É nosso, de todos, pela coragem que gostaríamos provavelmente de ter, pelas confissões do que pensa de todos os que são da sua vida e, acima de tudo, de novo, pelo que de si nos mostra, de chocante, das asneiras que foi fazendo. Contudo, é um homem que nasceu para isto mesmo – escrever. E que nunca páre!

A escrita apaixonante e apaixonada deve fazer muito o encanto do público feminino, o escritor diz do que escreveu a Linda, o seu amor, o que muita mulher gostaria de ter lido, do seu, sobre si. Linda baixou a guarda, quando ele finalmente, após tanto momento de hesitação lhe mostra o que pensa dela e tinha escrito, mas afinal di-lo de viva voz.
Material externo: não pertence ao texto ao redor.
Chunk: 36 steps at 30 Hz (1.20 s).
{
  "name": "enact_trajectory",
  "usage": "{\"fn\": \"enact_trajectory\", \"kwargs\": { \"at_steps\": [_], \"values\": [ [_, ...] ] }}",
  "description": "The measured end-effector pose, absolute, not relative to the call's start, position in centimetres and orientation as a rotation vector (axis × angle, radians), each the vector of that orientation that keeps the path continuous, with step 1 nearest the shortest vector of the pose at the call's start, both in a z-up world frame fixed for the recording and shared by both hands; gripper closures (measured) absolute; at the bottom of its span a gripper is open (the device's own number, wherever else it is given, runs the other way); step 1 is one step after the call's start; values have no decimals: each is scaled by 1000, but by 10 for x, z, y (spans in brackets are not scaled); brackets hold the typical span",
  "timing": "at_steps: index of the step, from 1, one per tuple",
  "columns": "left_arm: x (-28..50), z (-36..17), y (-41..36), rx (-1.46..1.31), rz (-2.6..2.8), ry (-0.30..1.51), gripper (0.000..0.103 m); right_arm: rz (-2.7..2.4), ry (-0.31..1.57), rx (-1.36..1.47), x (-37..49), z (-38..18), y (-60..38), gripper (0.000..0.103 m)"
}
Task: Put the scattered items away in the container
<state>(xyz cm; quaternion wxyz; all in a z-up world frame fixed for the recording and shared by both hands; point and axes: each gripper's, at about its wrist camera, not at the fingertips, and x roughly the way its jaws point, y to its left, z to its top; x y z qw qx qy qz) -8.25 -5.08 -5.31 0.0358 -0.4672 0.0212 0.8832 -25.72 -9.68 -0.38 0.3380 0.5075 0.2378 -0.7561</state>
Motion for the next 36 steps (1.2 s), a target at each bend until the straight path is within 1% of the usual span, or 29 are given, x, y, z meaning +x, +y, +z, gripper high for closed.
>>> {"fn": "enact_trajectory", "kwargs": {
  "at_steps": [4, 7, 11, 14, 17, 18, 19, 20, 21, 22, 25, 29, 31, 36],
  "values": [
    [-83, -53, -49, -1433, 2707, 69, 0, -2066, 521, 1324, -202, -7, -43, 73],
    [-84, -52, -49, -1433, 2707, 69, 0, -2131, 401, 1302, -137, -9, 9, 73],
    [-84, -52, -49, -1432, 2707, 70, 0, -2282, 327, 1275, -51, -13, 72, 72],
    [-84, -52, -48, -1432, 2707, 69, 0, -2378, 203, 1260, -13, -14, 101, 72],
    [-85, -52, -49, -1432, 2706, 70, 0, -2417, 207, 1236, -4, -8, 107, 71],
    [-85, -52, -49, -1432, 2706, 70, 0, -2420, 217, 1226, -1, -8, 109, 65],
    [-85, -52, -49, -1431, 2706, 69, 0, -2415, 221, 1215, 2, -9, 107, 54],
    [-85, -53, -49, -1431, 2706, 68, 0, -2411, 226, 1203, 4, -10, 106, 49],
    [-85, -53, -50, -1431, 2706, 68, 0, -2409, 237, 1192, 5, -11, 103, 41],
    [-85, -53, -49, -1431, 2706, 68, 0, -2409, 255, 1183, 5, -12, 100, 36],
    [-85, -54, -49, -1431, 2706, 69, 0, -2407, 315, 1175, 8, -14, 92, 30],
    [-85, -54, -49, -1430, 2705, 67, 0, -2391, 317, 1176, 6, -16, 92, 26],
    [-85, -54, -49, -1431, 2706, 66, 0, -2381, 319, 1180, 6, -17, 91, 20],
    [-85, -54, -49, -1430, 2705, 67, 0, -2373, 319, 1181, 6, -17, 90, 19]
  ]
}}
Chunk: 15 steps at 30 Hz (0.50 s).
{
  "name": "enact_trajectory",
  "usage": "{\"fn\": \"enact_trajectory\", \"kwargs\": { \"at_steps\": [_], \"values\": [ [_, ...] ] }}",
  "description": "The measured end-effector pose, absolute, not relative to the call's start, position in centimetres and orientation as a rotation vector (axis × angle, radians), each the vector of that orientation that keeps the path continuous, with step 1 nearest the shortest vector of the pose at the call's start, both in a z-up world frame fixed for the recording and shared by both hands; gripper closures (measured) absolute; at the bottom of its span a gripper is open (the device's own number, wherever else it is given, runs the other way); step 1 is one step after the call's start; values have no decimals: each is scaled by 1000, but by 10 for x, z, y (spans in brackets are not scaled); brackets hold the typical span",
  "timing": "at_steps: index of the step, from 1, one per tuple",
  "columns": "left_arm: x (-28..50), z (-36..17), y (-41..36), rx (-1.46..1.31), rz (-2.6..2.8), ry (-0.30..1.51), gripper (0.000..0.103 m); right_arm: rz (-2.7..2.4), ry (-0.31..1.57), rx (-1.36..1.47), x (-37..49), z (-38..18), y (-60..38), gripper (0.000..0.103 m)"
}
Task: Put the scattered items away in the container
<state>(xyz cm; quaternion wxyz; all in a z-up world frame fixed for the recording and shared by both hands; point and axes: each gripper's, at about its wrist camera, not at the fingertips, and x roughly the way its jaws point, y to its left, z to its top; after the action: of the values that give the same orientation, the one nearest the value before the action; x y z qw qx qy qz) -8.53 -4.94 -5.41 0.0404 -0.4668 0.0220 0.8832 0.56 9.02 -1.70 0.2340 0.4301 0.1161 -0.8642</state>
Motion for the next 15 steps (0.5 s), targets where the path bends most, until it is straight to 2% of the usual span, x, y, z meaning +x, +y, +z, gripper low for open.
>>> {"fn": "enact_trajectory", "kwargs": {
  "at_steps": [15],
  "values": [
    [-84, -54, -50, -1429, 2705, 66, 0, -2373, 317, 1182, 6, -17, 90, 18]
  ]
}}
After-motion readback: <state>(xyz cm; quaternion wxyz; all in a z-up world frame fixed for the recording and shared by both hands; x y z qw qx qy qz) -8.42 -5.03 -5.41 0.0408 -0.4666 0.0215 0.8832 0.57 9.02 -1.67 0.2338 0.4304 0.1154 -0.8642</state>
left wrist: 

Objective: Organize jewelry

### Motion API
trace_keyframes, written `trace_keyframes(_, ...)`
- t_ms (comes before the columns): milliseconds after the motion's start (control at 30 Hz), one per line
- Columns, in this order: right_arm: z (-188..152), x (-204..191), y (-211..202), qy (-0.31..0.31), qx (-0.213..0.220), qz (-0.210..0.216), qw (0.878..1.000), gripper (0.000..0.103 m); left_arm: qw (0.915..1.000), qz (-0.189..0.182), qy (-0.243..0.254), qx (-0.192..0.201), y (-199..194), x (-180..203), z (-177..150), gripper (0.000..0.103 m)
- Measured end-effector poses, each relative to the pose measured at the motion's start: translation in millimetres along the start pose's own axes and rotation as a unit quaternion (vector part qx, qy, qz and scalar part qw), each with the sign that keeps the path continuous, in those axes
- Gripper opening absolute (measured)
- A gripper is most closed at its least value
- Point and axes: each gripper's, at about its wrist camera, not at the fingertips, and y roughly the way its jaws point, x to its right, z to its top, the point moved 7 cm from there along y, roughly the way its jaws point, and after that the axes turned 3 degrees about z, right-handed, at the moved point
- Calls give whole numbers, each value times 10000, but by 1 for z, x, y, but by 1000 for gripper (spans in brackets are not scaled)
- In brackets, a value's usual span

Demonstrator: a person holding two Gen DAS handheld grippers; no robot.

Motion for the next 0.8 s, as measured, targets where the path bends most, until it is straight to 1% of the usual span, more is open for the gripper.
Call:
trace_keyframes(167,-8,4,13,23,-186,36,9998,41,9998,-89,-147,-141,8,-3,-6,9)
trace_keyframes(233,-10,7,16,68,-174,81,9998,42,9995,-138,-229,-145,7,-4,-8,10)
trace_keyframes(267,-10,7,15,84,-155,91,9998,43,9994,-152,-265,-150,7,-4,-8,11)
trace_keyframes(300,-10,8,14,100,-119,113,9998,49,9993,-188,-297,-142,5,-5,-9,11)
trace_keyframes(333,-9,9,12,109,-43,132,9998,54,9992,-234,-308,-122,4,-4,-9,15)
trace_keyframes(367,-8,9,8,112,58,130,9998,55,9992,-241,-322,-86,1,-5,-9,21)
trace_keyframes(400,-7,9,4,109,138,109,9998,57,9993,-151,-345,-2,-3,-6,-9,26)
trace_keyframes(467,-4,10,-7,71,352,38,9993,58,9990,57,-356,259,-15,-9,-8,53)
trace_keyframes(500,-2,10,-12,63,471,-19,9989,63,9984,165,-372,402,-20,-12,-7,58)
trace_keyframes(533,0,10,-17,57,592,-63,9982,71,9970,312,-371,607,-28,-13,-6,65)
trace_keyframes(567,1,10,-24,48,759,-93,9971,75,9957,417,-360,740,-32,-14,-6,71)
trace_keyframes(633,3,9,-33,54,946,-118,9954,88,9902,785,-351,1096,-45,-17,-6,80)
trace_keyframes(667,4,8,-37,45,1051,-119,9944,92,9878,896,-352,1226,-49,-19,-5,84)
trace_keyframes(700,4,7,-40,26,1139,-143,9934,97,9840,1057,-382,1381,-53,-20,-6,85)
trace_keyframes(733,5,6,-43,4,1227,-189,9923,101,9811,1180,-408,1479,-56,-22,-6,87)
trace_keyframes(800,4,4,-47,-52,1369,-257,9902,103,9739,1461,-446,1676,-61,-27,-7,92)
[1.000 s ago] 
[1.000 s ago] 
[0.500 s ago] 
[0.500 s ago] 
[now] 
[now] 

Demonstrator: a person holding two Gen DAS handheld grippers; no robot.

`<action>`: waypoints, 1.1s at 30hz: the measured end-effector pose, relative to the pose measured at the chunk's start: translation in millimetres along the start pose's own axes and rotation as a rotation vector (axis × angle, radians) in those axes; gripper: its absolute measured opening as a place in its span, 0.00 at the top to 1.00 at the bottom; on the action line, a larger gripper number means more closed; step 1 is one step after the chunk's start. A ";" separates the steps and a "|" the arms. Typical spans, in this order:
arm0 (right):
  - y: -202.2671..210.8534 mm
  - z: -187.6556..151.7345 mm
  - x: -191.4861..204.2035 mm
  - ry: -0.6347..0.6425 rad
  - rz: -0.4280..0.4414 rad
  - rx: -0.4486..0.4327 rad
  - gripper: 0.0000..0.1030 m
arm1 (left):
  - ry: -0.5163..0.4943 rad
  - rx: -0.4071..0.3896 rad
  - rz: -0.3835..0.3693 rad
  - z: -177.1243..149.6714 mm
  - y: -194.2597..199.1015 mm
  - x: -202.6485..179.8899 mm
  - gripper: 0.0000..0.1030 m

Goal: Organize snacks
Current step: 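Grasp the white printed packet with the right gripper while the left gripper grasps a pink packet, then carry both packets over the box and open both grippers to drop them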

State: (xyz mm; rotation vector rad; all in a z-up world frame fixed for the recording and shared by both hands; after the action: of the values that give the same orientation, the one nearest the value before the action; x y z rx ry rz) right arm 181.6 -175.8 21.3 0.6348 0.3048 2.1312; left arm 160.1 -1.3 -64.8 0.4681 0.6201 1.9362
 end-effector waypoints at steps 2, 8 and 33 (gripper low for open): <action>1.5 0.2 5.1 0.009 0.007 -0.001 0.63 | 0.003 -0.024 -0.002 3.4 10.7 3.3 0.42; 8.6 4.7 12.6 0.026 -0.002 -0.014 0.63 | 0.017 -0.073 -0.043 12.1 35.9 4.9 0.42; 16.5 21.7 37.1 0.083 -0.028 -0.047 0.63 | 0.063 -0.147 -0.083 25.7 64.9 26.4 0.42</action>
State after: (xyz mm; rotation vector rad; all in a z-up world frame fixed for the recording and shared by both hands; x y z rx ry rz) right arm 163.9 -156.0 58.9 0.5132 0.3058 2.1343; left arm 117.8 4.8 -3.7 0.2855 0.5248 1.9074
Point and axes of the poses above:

E com isso a agarrou, totalmente.

Estocolmo também aqui está nestas páginas fantásticas, de tantos ritmos, de tanta paixão, de momentos disparatados, de simples descrições e de pensamentos a roçar o erudito. As suas ruas têm de ser re-encontradas, após a leitura deste segundo volume das crónicas e coragem e lição de literatura, de Karl Ove Knausgård, o escritor.

Confesso que, quando o comecei a ler, não ia com demasiadas expectativas. Como igualmente reconheço que Knausgård se mostra a cada livro, ser uma dos grandes, ao seu estilo e sobre si mesmo. É imperdível este A minha luta volume 2 – Um homem apaixonado.